That's the truth of the Passover. The shedding of the blood has
happened, and therefore there must be forgiveness of sin. Let's
look down through the rest of these verses. Verse 23. It was
therefore necessary that the patterns of things in the heavens
should be purified with these, that is, with these sacrifices
of animals. It was necessary that it be that
way. It was the only way on earth that we could illustrate the
truth of God's holiness and his absolute inability and unwillingness
to accept anything with sin in it. But he said it was also necessary
that the heavenly things themselves, the spiritual realities themselves,
be purified with better sacrifices in these. And then he begins
his discussion of the Lord Jesus. For Christ's is not entered into
the holy places made with hands. He didn't just go into the tabernacle
or the temple and offer the best animal sacrifice that anyone
had ever seen. No, far more than that, far more perfect. These,
he says, are just figures of the true, just shadows and types
and representations of the reality of Christ. But he entered into
heaven itself. Now, to appear in the presence
of God for us, we're talking about a Passover that has taken
place in heaven. This is a Passover that has been
accomplished before God. Verse 25. Nor yet that he should
offer himself often, frequently, in the same way that the high
priest enters into the holy place every year with the blood of
others. For then must he have often suffered since the foundation
of the world. Even if we're only talking about
The annual sacrifice of the atonement, that yearly sacrifice, which,
by the way, my understanding of that is this. There were many,
many other sacrifices. That's the whole cycle of the
Old Testament, sin, sacrifice, sin, sacrifice, and the wheel
ever turned. Every time someone would sin,
they'd bring a sacrifice, the appropriate burnt offering, the
appropriate animal was brought to make sin, demanded a sacrifice. every year they would come in
and they would do a sort of cover-up that was the day of atonement
was to cover everything that that's my best if we don't recover
every year that even if we just said Christ would only have to
be like the law in the yearly sacrifices how many times through
the ages when it had to be crucified only work like that It took something
to appease God, and that was only good until the next time.

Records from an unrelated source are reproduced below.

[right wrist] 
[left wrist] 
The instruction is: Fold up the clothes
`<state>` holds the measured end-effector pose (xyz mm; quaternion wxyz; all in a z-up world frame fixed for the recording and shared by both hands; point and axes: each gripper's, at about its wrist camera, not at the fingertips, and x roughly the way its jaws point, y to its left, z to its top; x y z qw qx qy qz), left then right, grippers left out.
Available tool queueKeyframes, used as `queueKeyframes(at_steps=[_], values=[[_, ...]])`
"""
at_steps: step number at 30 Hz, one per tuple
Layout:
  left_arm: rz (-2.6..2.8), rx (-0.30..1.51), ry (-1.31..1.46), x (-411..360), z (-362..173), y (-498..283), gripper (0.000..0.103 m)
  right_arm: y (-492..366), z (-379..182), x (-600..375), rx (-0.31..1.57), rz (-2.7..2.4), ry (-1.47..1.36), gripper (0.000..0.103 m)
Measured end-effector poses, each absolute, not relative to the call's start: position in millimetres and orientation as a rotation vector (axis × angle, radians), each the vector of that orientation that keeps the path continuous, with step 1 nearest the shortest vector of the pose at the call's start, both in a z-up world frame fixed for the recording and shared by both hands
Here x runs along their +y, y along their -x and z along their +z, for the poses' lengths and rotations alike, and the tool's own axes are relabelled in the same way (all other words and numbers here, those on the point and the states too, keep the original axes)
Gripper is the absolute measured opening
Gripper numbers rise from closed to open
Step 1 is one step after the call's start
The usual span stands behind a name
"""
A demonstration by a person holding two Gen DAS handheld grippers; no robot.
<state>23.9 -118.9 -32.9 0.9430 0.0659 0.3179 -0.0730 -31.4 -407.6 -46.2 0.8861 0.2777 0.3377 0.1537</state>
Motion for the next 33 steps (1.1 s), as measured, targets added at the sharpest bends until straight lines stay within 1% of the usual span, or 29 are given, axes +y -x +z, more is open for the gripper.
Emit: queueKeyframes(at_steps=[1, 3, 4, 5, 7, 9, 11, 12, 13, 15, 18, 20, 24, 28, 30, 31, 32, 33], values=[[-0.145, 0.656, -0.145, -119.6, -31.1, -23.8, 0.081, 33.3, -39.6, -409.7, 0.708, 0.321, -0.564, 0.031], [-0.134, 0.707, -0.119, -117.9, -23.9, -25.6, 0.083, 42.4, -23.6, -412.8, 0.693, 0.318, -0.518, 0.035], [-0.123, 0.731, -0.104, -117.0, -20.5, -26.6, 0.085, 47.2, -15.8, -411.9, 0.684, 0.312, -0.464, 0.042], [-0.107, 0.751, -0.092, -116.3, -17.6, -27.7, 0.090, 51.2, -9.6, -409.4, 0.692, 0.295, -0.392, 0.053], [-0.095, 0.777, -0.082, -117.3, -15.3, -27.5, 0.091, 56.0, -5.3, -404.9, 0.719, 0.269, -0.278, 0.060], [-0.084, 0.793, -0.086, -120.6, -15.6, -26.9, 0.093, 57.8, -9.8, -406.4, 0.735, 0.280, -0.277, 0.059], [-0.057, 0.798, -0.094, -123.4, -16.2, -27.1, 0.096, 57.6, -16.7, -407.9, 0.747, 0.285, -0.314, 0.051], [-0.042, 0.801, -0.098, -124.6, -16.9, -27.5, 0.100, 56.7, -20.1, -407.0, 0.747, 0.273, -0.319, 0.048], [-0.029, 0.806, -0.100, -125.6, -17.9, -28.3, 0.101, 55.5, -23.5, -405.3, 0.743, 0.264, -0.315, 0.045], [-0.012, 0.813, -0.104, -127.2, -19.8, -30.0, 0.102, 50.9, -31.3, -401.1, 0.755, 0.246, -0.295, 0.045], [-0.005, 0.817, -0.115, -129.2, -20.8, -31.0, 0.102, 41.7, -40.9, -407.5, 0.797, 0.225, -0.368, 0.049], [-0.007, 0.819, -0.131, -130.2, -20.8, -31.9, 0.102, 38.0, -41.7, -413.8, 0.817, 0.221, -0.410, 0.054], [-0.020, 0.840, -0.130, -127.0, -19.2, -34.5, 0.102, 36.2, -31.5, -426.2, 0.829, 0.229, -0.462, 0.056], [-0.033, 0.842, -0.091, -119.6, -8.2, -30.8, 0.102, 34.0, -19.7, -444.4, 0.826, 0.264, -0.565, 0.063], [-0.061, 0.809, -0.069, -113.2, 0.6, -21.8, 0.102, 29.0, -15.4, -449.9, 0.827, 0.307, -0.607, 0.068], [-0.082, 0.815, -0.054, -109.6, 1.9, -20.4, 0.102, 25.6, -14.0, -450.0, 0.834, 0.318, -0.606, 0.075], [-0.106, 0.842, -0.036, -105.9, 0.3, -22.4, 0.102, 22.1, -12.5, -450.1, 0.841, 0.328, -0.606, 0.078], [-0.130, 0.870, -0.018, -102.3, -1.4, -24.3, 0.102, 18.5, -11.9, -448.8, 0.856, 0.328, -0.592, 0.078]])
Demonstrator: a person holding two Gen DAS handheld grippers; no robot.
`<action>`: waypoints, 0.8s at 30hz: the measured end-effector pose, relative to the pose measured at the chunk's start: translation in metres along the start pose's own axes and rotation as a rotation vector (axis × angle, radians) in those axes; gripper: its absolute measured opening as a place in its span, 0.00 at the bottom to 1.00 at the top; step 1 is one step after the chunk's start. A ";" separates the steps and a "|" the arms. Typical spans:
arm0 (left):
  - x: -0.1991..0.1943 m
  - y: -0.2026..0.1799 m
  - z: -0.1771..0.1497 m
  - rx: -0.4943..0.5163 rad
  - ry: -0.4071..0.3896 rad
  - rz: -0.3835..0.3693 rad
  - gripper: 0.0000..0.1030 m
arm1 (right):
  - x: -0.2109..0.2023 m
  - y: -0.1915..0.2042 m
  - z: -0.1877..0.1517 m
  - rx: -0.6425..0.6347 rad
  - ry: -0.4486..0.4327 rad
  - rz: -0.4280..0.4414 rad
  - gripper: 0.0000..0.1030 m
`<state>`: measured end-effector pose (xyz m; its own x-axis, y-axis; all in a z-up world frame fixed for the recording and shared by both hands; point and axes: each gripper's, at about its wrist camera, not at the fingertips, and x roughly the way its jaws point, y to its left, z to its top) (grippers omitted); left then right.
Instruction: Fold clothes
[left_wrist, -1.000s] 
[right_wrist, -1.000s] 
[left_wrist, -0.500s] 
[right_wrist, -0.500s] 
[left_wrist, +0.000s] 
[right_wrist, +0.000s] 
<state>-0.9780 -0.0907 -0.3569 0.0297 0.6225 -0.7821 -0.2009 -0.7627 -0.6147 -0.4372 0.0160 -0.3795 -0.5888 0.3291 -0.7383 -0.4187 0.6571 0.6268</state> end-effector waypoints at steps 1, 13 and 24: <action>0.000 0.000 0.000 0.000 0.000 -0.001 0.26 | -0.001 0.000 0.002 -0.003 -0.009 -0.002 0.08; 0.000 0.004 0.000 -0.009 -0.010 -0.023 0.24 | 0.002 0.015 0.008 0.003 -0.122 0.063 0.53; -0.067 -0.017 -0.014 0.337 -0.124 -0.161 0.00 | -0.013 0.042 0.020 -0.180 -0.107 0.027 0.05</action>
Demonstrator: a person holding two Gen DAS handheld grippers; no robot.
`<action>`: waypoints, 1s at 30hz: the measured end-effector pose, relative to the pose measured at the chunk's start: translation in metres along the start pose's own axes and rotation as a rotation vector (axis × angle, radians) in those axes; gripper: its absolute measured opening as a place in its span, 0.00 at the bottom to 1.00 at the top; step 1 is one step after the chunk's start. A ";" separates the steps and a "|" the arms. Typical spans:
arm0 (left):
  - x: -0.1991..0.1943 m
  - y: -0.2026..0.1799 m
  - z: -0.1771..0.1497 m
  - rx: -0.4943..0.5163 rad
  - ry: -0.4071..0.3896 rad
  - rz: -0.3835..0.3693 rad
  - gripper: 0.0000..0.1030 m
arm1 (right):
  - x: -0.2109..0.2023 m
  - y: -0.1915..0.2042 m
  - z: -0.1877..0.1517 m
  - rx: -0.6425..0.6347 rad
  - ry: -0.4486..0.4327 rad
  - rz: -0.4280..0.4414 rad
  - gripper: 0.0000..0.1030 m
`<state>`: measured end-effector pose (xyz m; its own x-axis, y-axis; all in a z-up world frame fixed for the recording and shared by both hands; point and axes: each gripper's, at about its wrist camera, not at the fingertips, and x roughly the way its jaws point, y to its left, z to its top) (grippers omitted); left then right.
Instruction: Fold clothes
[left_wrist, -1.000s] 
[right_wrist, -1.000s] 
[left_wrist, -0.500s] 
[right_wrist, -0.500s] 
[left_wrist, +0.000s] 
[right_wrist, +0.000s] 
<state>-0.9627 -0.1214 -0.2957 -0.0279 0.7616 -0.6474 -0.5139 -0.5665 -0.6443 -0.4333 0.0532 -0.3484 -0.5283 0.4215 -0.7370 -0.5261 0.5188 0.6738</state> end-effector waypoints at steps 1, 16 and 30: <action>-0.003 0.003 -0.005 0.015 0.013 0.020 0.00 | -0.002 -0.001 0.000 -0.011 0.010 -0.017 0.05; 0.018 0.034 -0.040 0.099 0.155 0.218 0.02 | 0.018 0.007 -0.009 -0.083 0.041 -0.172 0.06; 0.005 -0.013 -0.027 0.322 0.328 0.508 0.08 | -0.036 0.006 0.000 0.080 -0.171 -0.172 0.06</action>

And that was the problem with the law. That's the problem with
religion's Christ. It only covers the current need. It can't go beyond that. It can't
cover everything in the past, and it can't cover everything
in the future. It's only good for one thing at a time. Look at
what the writer of Hebrews says here. He puts that foolishness
to rest. For then must he have often suffered
since the foundation of the world, if that's the way it worked,
but now It's not like that. Not with Christ. Those were just
the images. Now, once. What a beautiful word. Once. Can you imagine a priest worn
out with offering bulls and goats and sheep? Once? We not only
have to do this one time? One time. But now, once. In the end of the age, in the
end of the world, hath he appeared? And here's something no Old Testament
priest ever did. To put away sin. If we wanted to translate that
in a modern way, we would have probably used the word unknow.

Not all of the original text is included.